Temporary insomnia is inadequate or poor-quality sleep lasting anywhere from one night to a few weeks. Temporary insomnia can be a single episode or recurring episodes of insomnia separated by periods of normal sleep. There are no formal criteria for diagnosing insomnia, and what constitutes sufficient sleep for one person may be inadequate for another. Temporary insomnia may involve difficult falling asleep, difficulty maintaining sleep (waking up frequently), awakening too early, experiencing unrestful sleep, or a combination of the above.
The following suggestions are intended to help overcome temporary insomnia and maximize the chance of getting a healthy night’s sleep:
- Make your bedroom an inviting place. Keep the room free of clutter and distractions. Be sure you have the right bed and mattress for your needs. The wrong mattress can lead to musculoskeletal problems and sleep disturbances.
- Use the bed only for sleeping and sex. Avoid use of the bed for watching TV, eating, working, or any other activities. If you do wish to use the bed for a bit of nighttime reading, read only pleasure books in bed.
- Therapists often use “reconditioning” as part of a treatment plan for insomnia. With this method, people are “reconditioned” to associate the bed with sleep. If you find yourself unable to sleep at all, get out of bed and move to another room, so that you only associate the bed with sleep and not with wakefulness.

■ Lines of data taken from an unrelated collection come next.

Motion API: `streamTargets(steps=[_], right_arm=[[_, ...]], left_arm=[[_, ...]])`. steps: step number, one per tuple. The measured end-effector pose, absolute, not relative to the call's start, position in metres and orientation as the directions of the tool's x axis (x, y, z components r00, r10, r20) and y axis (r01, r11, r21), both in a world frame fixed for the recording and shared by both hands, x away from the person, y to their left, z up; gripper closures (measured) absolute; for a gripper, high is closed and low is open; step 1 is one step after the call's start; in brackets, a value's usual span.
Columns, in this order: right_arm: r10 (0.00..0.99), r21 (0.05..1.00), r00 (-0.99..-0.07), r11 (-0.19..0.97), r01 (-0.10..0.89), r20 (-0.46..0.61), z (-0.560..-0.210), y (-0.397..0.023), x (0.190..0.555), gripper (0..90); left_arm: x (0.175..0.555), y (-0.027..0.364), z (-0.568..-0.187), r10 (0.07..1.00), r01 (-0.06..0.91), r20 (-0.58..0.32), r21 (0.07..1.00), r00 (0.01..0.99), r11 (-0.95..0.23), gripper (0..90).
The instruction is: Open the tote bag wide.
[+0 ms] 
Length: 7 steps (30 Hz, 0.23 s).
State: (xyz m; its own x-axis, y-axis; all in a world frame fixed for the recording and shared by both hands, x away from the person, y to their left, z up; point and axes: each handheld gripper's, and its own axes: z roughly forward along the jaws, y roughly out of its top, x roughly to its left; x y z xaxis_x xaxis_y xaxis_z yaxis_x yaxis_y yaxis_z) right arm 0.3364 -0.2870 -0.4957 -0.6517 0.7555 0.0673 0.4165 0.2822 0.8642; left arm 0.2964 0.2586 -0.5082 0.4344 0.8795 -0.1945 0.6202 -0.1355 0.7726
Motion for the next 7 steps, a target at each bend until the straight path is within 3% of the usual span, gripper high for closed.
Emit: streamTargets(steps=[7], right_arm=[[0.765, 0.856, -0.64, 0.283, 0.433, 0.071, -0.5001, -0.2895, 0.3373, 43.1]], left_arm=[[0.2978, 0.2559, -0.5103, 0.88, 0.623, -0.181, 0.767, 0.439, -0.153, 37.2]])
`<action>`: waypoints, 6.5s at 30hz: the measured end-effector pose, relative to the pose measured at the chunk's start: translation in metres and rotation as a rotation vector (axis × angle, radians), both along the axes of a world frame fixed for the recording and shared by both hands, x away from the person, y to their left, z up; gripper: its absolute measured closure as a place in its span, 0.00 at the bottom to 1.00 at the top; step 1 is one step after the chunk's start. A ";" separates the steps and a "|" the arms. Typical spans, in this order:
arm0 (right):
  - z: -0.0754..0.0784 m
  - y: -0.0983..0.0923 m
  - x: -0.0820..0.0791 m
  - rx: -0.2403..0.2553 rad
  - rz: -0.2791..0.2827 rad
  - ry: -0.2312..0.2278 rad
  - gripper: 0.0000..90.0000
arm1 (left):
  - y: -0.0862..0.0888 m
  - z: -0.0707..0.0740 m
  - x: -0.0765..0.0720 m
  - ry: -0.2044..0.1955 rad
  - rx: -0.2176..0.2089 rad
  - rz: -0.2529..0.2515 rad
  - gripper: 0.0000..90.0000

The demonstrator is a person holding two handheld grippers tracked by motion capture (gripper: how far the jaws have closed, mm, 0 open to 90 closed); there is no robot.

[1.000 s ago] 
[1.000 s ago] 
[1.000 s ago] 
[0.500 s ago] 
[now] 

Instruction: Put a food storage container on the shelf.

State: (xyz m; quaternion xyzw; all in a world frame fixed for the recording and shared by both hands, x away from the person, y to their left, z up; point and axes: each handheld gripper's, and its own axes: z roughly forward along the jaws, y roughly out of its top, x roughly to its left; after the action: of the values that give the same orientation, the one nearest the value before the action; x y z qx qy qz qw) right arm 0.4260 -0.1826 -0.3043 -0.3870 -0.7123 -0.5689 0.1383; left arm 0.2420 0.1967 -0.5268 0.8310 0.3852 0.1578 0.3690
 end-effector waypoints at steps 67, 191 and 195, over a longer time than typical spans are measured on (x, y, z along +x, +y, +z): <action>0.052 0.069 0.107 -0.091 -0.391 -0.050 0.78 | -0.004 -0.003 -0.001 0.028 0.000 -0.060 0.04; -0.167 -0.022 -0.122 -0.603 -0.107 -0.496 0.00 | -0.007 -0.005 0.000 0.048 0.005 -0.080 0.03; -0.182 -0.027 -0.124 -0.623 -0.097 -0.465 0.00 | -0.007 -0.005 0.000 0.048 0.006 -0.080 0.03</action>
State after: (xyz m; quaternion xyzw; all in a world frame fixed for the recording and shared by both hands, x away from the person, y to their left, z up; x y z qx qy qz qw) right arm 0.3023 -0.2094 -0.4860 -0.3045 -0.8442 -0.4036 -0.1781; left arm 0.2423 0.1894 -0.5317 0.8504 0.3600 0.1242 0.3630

- Establish a regular sleep-wake cycle. Your body will learn to set its internal clock to your schedule and will eventually respond to internal cues to become sleepy at a given time and to awaken at a given time. A good way to begin this is by getting up at the same time every morning, even on weekends.
- Don’t nap. No matter how tempting it may be, an afternoon nap can make falling asleep at night even harder. “Extra” sleep on weekends can also throw off your regular sleep schedule and worsen midweek insomnia.
- Limit your consumption of caffeine in the afternoon and evening. Remember that eating chocolates and drinking cocoa and colas also are sources of caffeine.
- Watch your alcohol intake. Don’t drink any alcoholic beverages in the few hours prior to going to bed. Excessive amounts of alcohol at any time in the day can also disrupt sleep patterns and lead to unsatisfying sleep. Cigarette smoking can also worsen insomnia.
- Fit in some exercise during the day, but don’t exercise strenuously right before bedtime.
- Eat light meals in the evening. Eating heavily in the evening or eating just prior to going to bed can disrupt your sleep.
- Establish a “winding down” ritual in the evenings just prior to bedtime. Try to free your mind of distracting or troublesome thoughts and engage in a relaxing, enjoyable activity like reading, listening to music, or watching a pleasant film.